For Adams, his fifth season of professional baseball has started much differently than all prior ones with a trip back to his baseball roots. He certainly hopes it will play out differently, too, as the 25-year-old looks to finally stick on a major league roster.
“It kind of seems they’re just going to use me in a relief role, which is what I feel like I would be best at, just how my arm works,” Adams said. “I don’t think it’ll be a big deal because I’ve done it in the past. But I’ve never done it in a 162-game season, and I would say that’s probably going to be big. I just want to stay consistent, just want to be someone the team can rely on.”
After being drafted by the Yankees in 2015, he worked his way up to opportunities at the big league level, pitching in three games for them in 2018 and 13 more in 2019. However, a combined 8.18 earned run average over 33 total innings pitched made him expendable in their eyes.

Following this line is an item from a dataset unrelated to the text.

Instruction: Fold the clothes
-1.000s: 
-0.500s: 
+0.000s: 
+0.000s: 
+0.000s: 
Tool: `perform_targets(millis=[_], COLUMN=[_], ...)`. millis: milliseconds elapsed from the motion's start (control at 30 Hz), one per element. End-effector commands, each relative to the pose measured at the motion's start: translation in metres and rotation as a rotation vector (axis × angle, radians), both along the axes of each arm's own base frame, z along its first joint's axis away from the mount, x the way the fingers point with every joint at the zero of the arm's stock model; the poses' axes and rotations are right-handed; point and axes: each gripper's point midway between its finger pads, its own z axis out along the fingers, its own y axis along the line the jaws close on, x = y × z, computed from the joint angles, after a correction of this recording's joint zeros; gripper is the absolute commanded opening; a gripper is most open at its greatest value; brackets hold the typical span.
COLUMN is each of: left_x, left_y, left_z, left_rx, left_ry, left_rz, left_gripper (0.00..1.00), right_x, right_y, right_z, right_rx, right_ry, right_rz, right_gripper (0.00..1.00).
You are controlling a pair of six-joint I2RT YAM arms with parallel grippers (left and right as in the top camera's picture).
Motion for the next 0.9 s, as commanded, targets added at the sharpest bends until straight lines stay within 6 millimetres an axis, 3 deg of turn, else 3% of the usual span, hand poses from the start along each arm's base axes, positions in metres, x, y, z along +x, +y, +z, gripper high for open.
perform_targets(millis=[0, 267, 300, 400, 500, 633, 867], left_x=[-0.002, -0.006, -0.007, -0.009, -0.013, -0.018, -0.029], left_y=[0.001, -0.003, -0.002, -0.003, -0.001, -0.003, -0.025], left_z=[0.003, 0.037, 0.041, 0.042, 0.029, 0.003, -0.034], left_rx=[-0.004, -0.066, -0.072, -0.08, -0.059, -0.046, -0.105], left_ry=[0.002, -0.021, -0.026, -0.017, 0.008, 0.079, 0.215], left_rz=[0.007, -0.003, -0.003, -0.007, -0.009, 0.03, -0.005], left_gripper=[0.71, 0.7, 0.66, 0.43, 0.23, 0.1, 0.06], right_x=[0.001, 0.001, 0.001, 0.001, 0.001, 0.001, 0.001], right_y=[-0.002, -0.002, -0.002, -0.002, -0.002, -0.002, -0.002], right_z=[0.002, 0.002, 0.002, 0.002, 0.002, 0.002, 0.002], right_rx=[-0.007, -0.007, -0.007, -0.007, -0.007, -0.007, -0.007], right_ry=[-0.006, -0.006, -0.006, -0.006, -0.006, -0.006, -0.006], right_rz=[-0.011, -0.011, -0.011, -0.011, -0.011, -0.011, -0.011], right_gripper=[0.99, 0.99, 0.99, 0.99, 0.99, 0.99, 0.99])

Now, after being traded to the Royals in December, Adams is relishing in the opportunity to make a new impression with a new ballclub.
“This past season was definitely my worst season I’ve had,” Adams said. “You got to kind of bounce back. In baseball, you have to have a short memory. If you have a long memory and just start dwelling on the past, I mean that’s just going to kill you.
“As one of my coaches said, (Yankees high-A affiliate Tampa Tarpons pitching coach) José Rosado, if you have one foot in the past and one foot in the future, you’re (expletive) on the present. So, you got to kind of be here, locked in and focused on what’s happening and kind of be able to flush things, and not look too far to the future and just focus on what you have to do today.”